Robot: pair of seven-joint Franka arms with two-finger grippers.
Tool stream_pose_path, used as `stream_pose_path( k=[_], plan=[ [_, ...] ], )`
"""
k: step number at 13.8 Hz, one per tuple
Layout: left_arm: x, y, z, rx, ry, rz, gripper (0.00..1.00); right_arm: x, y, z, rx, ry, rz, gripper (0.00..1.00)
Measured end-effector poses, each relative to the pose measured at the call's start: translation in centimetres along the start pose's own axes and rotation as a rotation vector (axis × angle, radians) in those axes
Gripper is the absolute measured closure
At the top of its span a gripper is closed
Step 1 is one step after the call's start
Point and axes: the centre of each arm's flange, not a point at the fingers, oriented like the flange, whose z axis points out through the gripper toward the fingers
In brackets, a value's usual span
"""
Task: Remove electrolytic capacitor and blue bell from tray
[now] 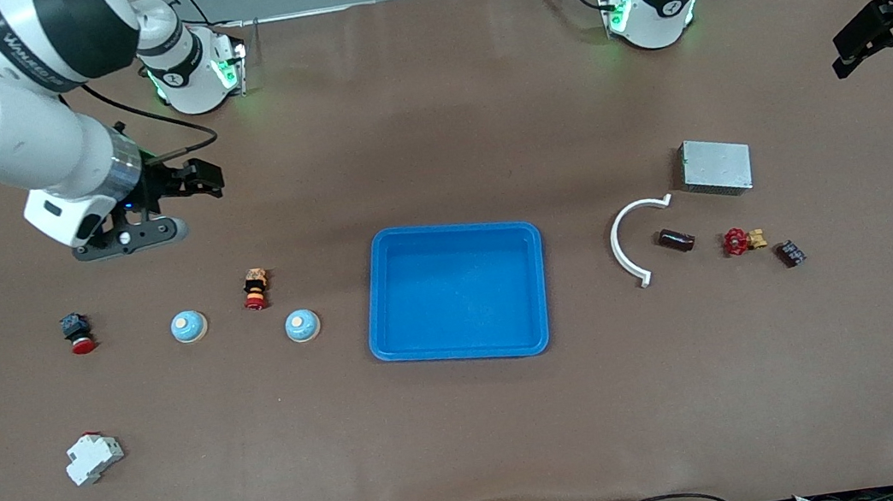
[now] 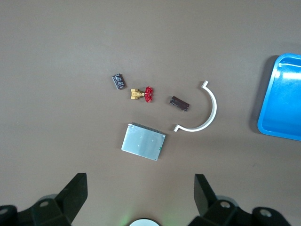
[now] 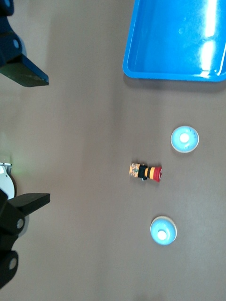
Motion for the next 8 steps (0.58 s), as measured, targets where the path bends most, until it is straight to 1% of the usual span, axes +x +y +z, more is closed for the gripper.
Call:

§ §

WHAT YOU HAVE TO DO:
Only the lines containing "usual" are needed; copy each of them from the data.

TASK ANSWER:
In brackets, a value's usual span
Motion for the next 8 steps (0.58 s), as measured, targets where the path bends most, until it is straight to 1% of the usual span, axes +x +y +z, more is closed for the gripper.

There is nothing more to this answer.